On 2 September that year, the F1 Italian Grand Prix was again held at the Monza racetrack. It was a cloudy Sunday in 1956 and the race was also designated as the European Grand Prix. Up to that moment, Ferrari had dominated the championship, having inherited all the know-how of Lancia, which had abandoned motor racing. Even so, fifty-six was no easy season. The shock of the previous year still remained to be exorcised, for the terrible accident at Le Mans had cast serious doubt on the whole idea of motor racing and had seen the withdrawal of Mercedes, which up until then had monopolised Formula 1. But a world without motor racing was just unthinkable. So the Championship had started up again, even though with the loss of historic Grand Prix races like those of Spain and Switzerland. The driver everyone was out to beat was always the same: Juan Manuel Fangio, who had stepped out of his Mercedes as the World Champion and into a Ferrari, to keep his career going just a little bit longer as the champion. With him were the emerging young Englishman, Peter Collins, and other top Ferraristi like Eugenio Castellotti and Luigi Musso. Britain was out in force in Formula 1, keeping an eye on the very young Vanwall, a car designed by a certain Colin Chapman, who was still taking his first steps. Behind the wheel of the Vanwall was the American Harry Schell and the Frenchman Maurice Trintignant, as well as the “silver fox” Piero Taruffi, with his fabled engineering skills. The British racing stable also had Pirelli, which brought all its tyre technology to bear.

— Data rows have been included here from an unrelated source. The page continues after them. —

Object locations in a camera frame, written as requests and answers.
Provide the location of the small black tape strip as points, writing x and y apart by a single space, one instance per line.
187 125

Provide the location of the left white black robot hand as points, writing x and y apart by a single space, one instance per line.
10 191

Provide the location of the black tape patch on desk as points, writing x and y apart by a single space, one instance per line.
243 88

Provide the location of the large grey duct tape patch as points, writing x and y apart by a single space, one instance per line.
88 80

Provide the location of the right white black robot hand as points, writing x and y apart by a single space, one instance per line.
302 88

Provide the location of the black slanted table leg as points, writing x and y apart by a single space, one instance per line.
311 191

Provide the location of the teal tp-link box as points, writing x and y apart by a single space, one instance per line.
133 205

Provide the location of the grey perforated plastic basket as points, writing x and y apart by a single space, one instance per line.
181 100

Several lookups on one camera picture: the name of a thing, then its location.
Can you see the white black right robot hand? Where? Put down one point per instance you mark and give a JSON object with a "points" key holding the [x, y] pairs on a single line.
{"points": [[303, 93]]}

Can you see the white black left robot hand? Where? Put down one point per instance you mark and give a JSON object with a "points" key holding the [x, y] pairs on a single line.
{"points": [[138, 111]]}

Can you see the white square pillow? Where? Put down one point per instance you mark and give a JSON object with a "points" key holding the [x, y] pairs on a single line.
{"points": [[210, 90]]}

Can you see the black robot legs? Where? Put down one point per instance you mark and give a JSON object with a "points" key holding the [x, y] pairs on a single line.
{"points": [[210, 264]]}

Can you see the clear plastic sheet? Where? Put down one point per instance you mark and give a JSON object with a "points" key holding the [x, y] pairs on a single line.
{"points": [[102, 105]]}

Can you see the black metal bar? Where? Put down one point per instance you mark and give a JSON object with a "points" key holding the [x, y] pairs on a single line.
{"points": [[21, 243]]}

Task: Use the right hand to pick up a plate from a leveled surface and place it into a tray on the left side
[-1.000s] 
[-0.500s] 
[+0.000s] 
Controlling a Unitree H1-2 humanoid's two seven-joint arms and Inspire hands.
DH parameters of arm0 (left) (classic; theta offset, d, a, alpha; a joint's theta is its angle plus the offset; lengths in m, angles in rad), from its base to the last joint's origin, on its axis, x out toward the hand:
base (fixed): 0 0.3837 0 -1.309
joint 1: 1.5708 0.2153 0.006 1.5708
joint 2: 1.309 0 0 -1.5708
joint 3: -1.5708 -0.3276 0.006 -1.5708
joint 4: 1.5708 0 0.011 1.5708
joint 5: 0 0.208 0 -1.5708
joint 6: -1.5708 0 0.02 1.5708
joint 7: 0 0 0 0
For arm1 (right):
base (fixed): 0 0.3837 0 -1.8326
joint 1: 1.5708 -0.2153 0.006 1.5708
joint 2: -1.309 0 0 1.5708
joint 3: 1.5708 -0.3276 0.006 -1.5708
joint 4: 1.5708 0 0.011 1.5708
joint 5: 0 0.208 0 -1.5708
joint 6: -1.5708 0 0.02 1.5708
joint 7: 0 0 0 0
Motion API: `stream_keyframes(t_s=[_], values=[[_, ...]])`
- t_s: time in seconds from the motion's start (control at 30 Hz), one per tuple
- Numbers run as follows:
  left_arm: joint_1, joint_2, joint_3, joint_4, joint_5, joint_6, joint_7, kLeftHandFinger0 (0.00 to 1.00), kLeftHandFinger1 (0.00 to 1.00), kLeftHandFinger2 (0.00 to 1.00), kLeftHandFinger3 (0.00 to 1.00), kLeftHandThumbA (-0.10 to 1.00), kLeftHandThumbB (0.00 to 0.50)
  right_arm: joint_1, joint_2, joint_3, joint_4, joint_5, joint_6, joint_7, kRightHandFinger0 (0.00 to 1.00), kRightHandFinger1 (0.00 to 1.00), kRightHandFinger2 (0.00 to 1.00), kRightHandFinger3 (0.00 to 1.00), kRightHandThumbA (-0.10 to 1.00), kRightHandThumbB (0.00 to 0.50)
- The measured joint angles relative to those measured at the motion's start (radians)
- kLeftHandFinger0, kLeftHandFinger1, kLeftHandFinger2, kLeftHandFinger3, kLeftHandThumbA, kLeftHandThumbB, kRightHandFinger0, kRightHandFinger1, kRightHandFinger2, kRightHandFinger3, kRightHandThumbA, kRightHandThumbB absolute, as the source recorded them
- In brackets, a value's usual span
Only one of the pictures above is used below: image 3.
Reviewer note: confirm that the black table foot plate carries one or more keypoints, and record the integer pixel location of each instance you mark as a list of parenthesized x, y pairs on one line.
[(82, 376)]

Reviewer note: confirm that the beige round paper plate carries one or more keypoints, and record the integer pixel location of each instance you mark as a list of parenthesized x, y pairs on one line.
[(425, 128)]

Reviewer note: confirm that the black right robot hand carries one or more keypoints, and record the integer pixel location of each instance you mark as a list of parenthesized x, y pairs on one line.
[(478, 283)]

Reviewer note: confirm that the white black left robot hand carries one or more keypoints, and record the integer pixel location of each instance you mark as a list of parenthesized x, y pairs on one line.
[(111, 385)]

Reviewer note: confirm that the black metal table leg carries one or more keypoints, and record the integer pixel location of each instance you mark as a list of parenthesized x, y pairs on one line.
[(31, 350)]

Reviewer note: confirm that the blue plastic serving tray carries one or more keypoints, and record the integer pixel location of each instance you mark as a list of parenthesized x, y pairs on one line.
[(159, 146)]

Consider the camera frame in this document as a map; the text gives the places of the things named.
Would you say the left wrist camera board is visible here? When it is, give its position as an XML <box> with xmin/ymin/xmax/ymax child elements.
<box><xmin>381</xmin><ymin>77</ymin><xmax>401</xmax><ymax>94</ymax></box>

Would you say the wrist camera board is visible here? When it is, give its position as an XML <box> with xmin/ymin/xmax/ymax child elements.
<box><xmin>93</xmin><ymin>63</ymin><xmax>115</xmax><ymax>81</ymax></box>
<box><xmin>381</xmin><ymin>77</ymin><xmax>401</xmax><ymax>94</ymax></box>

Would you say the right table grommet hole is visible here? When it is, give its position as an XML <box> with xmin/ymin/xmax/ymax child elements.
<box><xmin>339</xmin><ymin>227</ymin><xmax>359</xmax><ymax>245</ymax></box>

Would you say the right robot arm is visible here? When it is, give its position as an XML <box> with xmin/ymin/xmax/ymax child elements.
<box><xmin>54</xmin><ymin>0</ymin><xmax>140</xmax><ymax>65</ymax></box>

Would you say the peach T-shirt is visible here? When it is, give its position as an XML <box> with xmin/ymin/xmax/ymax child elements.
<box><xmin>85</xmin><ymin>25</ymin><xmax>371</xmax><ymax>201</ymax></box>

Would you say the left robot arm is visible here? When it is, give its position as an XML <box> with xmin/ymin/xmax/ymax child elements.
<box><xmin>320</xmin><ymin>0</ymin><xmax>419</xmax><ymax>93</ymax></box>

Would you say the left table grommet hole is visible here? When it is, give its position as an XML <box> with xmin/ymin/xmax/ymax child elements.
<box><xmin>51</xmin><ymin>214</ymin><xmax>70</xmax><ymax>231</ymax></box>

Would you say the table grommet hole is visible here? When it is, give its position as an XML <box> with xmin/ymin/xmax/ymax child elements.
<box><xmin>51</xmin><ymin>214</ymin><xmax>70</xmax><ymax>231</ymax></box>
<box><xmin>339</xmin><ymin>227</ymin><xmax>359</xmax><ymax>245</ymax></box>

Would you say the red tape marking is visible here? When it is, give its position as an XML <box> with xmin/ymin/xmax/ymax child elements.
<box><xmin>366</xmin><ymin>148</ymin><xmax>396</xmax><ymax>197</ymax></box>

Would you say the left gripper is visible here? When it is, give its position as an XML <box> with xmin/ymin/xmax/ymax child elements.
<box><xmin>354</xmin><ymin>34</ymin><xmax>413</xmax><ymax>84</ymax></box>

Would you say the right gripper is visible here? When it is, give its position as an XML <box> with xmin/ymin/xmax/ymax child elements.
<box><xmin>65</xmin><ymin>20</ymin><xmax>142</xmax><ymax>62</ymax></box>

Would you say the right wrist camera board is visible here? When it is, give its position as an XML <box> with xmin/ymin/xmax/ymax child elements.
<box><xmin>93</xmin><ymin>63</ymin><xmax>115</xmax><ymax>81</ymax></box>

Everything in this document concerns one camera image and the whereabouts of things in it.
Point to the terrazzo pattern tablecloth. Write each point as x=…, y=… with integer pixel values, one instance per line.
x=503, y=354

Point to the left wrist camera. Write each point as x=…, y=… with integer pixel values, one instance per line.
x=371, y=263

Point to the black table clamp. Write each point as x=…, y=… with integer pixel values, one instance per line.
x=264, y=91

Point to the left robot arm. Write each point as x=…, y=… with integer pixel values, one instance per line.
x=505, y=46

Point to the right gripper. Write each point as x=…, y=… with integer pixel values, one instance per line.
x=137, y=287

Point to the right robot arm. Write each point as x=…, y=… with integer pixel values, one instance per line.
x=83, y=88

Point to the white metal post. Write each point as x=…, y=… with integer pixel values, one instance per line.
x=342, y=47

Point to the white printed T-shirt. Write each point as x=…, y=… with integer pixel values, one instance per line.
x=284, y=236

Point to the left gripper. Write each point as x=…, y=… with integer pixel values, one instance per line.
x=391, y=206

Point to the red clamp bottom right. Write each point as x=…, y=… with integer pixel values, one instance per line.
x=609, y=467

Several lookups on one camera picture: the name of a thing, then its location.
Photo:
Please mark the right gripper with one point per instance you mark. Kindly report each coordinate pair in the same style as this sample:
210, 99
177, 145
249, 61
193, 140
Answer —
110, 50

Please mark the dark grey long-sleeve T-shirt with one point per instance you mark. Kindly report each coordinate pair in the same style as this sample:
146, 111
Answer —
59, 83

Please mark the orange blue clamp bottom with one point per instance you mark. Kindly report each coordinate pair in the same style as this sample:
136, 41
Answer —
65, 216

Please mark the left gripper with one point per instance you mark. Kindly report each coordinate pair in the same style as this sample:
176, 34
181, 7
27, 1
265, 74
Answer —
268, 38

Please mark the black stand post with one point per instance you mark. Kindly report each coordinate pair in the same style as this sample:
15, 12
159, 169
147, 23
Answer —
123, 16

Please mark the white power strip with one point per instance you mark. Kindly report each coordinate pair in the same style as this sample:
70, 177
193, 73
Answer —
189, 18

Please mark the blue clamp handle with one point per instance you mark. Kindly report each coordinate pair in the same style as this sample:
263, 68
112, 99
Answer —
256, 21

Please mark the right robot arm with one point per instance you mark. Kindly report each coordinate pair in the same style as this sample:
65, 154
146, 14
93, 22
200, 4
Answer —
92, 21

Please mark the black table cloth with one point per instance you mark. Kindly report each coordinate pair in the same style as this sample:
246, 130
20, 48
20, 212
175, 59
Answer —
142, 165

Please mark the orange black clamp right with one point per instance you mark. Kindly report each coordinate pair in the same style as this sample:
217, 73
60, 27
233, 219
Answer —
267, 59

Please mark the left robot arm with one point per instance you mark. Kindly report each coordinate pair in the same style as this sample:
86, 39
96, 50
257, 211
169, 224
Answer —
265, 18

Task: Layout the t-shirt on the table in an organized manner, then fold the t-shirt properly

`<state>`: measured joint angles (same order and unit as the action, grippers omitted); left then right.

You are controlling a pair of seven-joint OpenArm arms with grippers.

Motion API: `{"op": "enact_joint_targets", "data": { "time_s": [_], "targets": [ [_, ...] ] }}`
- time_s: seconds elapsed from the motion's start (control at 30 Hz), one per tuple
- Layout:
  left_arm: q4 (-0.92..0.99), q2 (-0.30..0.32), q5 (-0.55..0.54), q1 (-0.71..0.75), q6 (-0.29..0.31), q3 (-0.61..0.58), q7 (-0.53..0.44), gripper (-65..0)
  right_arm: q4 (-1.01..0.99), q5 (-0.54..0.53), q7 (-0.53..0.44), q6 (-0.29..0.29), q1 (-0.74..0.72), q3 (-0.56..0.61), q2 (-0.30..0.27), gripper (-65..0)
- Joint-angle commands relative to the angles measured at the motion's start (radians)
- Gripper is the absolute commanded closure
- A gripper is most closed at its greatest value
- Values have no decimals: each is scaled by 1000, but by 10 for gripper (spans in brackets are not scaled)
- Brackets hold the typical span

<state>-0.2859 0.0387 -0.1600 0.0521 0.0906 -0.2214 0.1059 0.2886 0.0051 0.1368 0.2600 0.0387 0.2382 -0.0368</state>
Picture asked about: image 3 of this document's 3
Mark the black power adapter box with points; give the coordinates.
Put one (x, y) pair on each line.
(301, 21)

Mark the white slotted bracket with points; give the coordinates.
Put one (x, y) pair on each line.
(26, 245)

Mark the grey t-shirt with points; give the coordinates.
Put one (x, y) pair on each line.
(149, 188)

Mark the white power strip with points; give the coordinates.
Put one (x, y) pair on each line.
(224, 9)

And then there was Maserati: by this time a legend in racing. The Trident logo appeared on its six-cylinder 250F at Monza, ready to do battle with the Prancing Horse’s eight cylinders. And possibly to win, as it had done at Monte Carlo at the beginning of the season. Because Maserati too had its champion: the twenty-six-year-old Stirling Moss from London. He had first driven for Cooper, and briefly with Maserati, but, like Fangio, he too had been with Mercedes the previous season. Moss had ended the 1955 championship in second place, naturally behind the Argentinian. He did not yet know that his role as the “eternal runner-up” would stick with him throughout his future career. But that Sunday, 2 September 1956, Stirling Moss won at Monza, leaving his Argentinian rival-friend behind him. The news reports at the time praised the performance of Maserati’s Pirelli Stelvio tyres – Moss also achieved the fastest lap – pointing out how the competitor’s tyres on the Ferraris had not been up to par. In the end, the Championship was won by Fangio, with the British driver second, once again. The eternal runner-up.
Sir Stirling Craufurd Moss turns 89 on 17 September. Many happy, eternal returns!